Prevent ProxySG access log upload failures when changing the selected upload client or Kafka configuration

book

Article ID: 169736

calendar_today

Updated On:

Products

ProxySG Software - SGOS

Issue/Introduction

As of SGOS 6.7.2, if an access log has Kafka client and gzip file type selected, you can configure the ProxySG appliance to add a MessageSet header to the compressed log files so that the Kafka broker processes the data correctly as gzip-compressed data.

Use the following command to enable/disable the header (by default, the setting is disabled):

#(config log log_name)kafka-client [no] message-set-codec

Refer to the Command Line Interface Reference for details on this command.
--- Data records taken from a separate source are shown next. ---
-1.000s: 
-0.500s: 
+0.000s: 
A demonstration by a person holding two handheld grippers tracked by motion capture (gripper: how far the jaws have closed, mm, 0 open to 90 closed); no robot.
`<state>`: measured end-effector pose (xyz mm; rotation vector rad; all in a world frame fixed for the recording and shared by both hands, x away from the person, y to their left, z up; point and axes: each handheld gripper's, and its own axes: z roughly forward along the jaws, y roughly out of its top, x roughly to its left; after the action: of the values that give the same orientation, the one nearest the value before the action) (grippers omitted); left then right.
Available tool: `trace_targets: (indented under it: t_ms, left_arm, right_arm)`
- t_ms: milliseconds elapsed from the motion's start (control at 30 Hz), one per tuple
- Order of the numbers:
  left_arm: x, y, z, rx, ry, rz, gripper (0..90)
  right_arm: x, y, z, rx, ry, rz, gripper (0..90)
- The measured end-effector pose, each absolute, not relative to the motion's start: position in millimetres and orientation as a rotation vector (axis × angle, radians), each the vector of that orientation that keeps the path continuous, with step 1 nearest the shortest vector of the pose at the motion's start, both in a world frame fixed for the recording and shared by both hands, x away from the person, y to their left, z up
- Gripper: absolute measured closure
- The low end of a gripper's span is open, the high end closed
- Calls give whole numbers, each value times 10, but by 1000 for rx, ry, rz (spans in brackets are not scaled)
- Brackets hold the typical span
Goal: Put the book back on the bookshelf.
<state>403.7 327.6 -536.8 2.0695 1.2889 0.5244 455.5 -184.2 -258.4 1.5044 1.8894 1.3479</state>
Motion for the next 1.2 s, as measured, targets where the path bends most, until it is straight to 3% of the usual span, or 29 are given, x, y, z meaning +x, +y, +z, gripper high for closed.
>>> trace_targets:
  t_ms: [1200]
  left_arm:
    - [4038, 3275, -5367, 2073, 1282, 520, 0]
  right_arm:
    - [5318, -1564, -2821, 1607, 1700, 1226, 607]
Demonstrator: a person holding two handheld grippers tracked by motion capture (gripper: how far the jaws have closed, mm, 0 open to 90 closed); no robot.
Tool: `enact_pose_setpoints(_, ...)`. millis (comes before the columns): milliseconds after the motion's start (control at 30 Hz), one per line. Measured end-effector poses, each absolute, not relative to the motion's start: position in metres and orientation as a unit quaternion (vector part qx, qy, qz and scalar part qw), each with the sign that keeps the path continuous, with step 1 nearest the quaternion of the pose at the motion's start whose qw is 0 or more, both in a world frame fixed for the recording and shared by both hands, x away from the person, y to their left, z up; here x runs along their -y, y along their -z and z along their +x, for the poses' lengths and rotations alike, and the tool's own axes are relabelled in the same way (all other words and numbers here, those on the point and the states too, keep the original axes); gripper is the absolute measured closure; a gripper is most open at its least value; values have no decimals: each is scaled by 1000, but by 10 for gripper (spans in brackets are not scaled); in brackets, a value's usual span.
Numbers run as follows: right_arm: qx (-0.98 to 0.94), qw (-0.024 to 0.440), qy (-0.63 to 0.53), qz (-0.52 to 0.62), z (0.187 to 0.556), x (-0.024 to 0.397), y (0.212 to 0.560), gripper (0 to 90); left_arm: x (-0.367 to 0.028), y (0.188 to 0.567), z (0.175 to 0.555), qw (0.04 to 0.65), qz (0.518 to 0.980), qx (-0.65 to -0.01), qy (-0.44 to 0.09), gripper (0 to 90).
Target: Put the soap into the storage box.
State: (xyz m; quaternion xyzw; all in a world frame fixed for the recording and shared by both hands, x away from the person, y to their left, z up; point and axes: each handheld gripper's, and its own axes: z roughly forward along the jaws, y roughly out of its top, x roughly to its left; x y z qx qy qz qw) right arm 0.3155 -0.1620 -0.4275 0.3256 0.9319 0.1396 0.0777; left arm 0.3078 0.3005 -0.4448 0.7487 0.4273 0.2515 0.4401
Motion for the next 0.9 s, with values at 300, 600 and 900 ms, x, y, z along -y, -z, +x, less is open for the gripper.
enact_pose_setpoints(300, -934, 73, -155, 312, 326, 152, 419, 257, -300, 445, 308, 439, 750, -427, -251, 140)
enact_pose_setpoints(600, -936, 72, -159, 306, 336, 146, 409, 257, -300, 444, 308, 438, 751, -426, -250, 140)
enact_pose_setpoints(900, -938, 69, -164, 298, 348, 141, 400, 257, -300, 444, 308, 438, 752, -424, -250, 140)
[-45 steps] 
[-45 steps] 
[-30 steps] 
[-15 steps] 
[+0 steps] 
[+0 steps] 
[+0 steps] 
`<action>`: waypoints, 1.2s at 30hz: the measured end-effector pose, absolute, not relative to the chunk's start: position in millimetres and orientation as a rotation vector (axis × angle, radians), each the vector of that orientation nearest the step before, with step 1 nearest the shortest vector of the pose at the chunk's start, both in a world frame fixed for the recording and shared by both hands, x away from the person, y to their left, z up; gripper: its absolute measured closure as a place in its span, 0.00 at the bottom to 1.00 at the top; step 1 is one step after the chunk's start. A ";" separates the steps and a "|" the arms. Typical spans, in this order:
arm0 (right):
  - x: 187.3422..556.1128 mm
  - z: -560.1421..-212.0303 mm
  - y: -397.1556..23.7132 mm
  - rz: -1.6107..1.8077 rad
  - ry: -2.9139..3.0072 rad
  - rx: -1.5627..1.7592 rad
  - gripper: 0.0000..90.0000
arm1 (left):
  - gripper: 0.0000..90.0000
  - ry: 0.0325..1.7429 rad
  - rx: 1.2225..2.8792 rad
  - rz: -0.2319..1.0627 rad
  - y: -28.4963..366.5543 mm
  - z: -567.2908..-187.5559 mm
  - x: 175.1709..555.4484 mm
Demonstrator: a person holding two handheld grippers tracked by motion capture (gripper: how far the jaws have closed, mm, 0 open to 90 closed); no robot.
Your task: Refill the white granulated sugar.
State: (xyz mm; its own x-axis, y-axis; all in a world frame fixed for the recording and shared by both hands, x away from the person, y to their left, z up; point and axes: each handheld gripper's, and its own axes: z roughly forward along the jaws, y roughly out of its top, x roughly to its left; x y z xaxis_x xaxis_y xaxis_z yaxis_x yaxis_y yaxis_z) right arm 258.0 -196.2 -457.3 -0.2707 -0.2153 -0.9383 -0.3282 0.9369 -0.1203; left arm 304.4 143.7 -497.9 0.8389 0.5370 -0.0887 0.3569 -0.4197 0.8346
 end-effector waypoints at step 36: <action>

When all of the following conditions are true, the MessageSet header is added to log files:

  • Kafka is the upload client for the log
  • gzip is selected as the log file type
  • the Kafka codec is enabled in the CLI

When one or more of the following conditions are true, the MessageSet header is not added to log files:

  • Kafka is not the upload client for the log
  • Kafka is the upload client for the log but gzip is not selected as the file type
  • Kafka is the upload client but the codec setting is disabled in the CLI (or does not exist, as in pre-6.7.2 versions) 

Making any change to an access log's upload client configuration that reverses the previous MessageSet header state (that is, the header's presence or absence in the log files) can cause future log uploads to fail. For example, if you change a log’s upload client from FTP to Kafka with gzip and codec enabled, the header did not exist in previous log files but it is added to the files after the upload client change. If you then change the Kafka file type from gzip to text, the header is no longer added to the log files. In both of these scenarios, you must take additional steps to ensure that logs are processed correctly.

Resolution

Clearing the write buffer and removing any stored logs from the appliance will help prevent upload failures when you make any changes that affect the MessageSet header state. Symantec recommends that you perform these steps in the specified order: manually upload the logs, make your desired log changes, and then delete the access logs from the appliance.

Refer to the following procedure for the recommended sequence of steps and an example of how to change the Kafka codec:

  1. Upload the access logs. In the Management Console, select Configuration > Access Logging > Logs > Upload Schedule and click Upload Now for logs using the Kafka client.

    Example: Your dns log uses the Kafka client and the gzip file format. On the Upload Schedule tab, select the dns log and click Upload Now.
     
  2. Change the codec setting as appropriate. In the CLI, issue one of the following commands:
    #(config log log_name)kafka-client message-set-codec
    The header is added to the start of compressed log entries. 
    #(config log log_name)kafka-client no message-set-codec
    Headers are not added to the start of any log entries. 

    Example: You are enabling the header for the first time. Issue the following command for your dns log, named dns:
    #(config log dns)kafka-client message-set-codec
     
  3. Delete the access logs. In the CLI, issue the following command for each log using the Kafka client: 
    #(config log log_name)commands delete-logs

    Example: Issue the following command for the log named dns:
    #(config log dns)commands delete-logs

The dns logs stored on the appliance are deleted. Subsequent uploads of the dns logs, whether system-initiated or user-initiated, will have the MessageSet header unless you do any of the following:

  • select a different upload client
  • change the log file format to text
  • disable the codec setting

Whenever you intend to make any of these modifications, follow the previous procedure to ensure that logs continue to be processed correctly.